**WHAT TO WORK ON**
Each line below with the word "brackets" needs to be copied.

**COLLECTED DATA**

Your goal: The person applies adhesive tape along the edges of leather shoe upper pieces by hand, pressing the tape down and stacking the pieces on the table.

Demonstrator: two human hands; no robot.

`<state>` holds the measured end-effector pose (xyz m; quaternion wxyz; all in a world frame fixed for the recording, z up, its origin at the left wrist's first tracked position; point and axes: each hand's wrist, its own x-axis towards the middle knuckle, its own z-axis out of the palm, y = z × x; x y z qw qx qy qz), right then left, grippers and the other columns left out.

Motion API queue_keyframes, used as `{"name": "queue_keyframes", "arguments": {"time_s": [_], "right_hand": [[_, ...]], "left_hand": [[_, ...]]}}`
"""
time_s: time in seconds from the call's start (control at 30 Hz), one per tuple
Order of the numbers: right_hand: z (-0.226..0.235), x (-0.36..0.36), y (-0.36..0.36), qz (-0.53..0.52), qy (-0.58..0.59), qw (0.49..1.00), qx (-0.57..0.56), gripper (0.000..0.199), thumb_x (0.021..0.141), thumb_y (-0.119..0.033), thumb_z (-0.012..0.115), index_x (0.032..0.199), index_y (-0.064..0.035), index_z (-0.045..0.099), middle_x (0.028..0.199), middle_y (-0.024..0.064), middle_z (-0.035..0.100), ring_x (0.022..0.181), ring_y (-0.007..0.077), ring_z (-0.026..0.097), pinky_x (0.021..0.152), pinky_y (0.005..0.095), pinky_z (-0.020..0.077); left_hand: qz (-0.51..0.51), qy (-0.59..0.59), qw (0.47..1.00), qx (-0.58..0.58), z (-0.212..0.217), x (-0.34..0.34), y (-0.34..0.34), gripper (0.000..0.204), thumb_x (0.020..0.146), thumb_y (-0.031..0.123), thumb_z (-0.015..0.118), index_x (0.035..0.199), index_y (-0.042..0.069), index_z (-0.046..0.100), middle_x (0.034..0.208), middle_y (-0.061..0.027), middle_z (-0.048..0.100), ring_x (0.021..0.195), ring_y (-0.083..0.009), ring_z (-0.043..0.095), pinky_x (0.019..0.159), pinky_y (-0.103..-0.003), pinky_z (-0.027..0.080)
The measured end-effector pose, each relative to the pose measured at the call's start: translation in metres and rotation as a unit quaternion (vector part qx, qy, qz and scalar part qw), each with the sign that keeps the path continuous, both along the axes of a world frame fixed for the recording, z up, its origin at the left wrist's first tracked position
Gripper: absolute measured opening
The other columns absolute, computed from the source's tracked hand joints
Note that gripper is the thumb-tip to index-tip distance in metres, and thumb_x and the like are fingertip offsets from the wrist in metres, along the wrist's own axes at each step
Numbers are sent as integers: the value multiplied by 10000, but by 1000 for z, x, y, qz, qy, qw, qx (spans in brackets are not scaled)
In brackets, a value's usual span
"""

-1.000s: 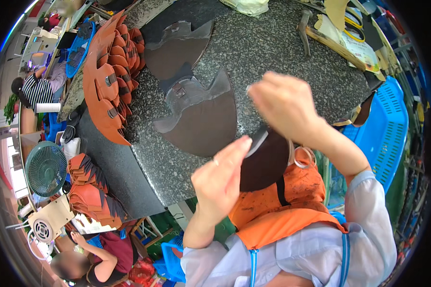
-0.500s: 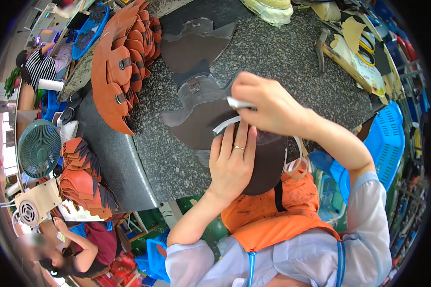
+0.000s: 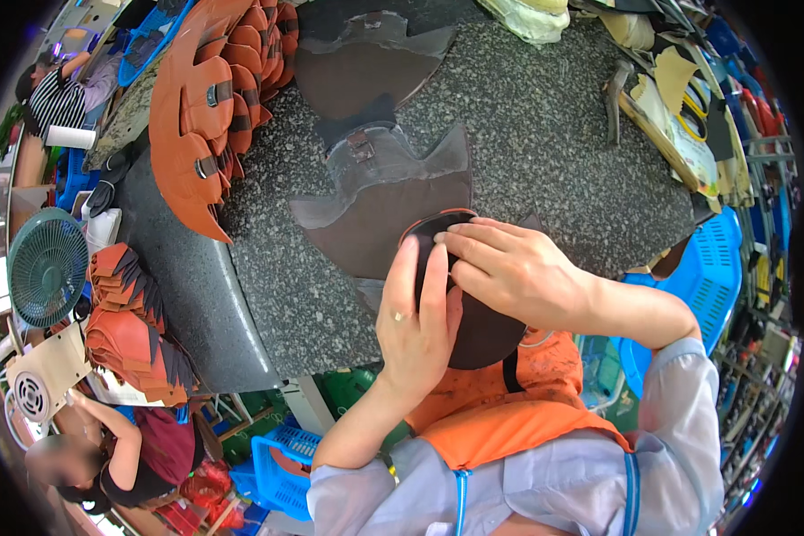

**REPLY**
Numbers are sent as integers: the value multiplied by 10000, but by 1000 for z, x, y, qz, qy, qw, qx (spans in brackets are not scaled)
In brackets, a value's usual span

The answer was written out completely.